Politik

Nach Karlsruher EFSF-Urteil SPD-Rebell kritisiert Lammert

Klarheit statt Schlingerkurs erwarten die Kläger vom Bundestagspräsidenten.

Klarheit statt Schlingerkurs erwarten die Kläger vom Bundestagspräsidenten.

(Foto: dpa)

Für seinen Schlingerkurs muss Bundespräsident Lammert harsche Kritik einstecken. Er hätte sich "gewissenhafter mit der Thematik befassen sollen". Lammert hatte sich erst für das Neuner-Gremium zur Euro-Rettung stark gemacht, war aber nach dem Urteilsspruch umgeschwenkt.

Das Neuner-Gremium

Das Sondergremium im Bundestag zur Eurorettung besteht aus neun Parlamentariern: drei Vertretern der Unionsfraktion, je zwei Vertretern der FDP und SPD und je einem Abgeordneten von Grünen und Linke. Für die Fraktion der CDU/CSU sitzen Norbert Barthle, Bartholomäus Kalb und Michael Stübgen in dem sogenannten Neuner-Gremium, für die SPD-Fraktion Lothar Binding und Carsten Schneider, für die FDP-Fraktion Otto Fricke und Michael Link, für die Linke Dietmar Bartsch und für Bündnis 90/Die Grünen Priska Hinz.

Das Gremium, für dessen Einsetzung der Bundestag mit breiter Mehrheit gestimmt hatte, soll in aller Eile Milliardenhilfen aus dem deutschen Anteil des Euro-Rettungsschirm absegnen können. Aus Sicht der Bundesregierung soll das Gremium möglichst klein sein, damit es schnell und vor allem geheim entscheiden kann. Langatmige öffentliche Plenar-Debatten über Hilfspakete für marode Euro-Staaten würden den Finanzmärkten ansonsten Zeit für Zinsspekulationen geben, und "Notmaßnahmen zur Verhinderung von Ansteckungsgefahren" würden ins Leere laufen, heißt es im Regierungslager.
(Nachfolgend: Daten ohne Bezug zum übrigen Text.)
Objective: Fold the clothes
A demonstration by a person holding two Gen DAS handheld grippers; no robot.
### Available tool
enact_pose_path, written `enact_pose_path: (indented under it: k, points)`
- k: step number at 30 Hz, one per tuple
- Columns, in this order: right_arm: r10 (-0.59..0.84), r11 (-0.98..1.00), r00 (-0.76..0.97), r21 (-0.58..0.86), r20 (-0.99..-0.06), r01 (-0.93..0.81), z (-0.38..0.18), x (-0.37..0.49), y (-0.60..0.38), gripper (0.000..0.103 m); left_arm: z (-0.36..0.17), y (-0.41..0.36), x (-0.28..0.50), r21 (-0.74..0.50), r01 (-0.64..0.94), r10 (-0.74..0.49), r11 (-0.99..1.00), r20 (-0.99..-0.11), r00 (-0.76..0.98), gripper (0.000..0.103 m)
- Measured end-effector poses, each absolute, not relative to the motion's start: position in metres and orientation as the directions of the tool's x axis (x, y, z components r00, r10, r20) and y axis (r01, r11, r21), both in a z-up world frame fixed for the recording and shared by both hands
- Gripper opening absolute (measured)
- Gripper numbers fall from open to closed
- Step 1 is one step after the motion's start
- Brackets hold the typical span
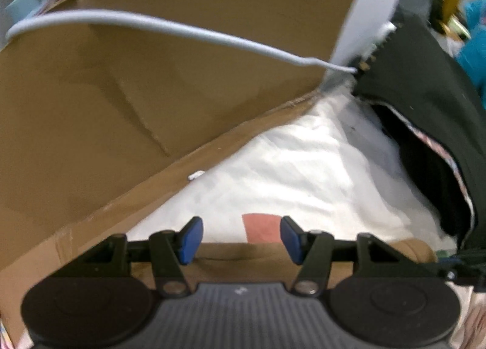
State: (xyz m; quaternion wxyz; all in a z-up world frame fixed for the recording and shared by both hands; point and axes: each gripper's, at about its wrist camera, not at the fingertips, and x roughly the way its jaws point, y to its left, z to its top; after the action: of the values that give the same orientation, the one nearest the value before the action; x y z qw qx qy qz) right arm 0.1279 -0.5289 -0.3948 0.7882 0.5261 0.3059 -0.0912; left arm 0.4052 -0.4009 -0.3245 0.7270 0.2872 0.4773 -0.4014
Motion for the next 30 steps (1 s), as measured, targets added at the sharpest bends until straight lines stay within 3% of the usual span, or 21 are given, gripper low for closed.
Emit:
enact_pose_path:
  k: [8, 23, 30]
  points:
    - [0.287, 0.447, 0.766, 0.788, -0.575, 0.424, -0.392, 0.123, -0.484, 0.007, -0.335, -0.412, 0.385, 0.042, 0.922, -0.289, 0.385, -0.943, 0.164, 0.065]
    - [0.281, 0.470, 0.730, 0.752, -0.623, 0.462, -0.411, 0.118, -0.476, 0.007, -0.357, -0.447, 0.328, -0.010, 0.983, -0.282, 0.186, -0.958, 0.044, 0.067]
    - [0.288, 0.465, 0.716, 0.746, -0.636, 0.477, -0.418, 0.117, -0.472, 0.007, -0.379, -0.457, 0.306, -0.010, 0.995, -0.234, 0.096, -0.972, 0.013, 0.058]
Nach dem Urteil des Bundesverfassungsgerichts zu den Beteiligungsrechten des Bundestags bei Maßnahmen zur Euro-Rettung ist Parlamentspräsident Norbert Lammer (CDU) in die Kritik geraten. "Der Bundestagspräsident hätte sich vielleicht vorher gewissenhafter mit der Thematik befassen sollen", sagte der SPD-Abgeordnete Peter Danckert der "Passauer Neuen Presse". Danckert war einer der beiden in Karlsruhe erfolgreichen Kläger.

"Herr Lammert hat es versäumt, klar und entschieden auf die Verfassungswidrigkeit des Gesetzes hinzuweisen." Er habe die Antragsteller in Karlsruhe allein gelassen. "Jetzt versucht er, sich auf unsere Seite zu schlagen", sagte Danckert. Er wies Lammerts Einschätzung zurück, es gebe nur begrenzten Korrekturbedarf an der Gesetzesregelung: "Das Bundesverfassungsgericht hat wesentliche Teile des Gesetzes für verfassungswidrig erklärt."

"Der Deutsche Bundestag hat mit einer überwältigenden Mehrheit der Regelung zugestimmt, über die heute das Bundesverfassungsgericht zu befinden hat", hatte sich  Lammert am Dienstagvormittag in der ARD noch überzeugt gezeigt.  Nach dem Urteilsspruch revidierte er jedoch seine Einschätzung, sagte aber, Karlsruhe habe nicht das ganze Verfahren verworfen, sondern lediglich die Sonderregelung, bestimmte Entscheidungen an einen kleinen Kreis von Abgeordneten zu delegieren, verfassungswidrig erklärt.

Das Verfassungsgericht hatte am Dienstag entschieden, dass das Sondergremium des Bundestages zur Kontrolle des Euro-Rettungsschirms größtenteils verfassungswidrig ist. Das geheim tagende neunköpfige Gremium für eilbedürftige Euro-Entscheidungen verletze die Beteiligungsrechte der Abgeordneten. Nur in einigen Ausnahmefällen mit besonderer Vertraulichkeit wie beim Ankauf bestimmter Staatsanleihen durch den Rettungsfonds EFSF sei eine Entscheidung durch das Kleingremium gerechtfertigt. Damit stärkten die Richter erneut die Abgeordneten in ihren Rechten.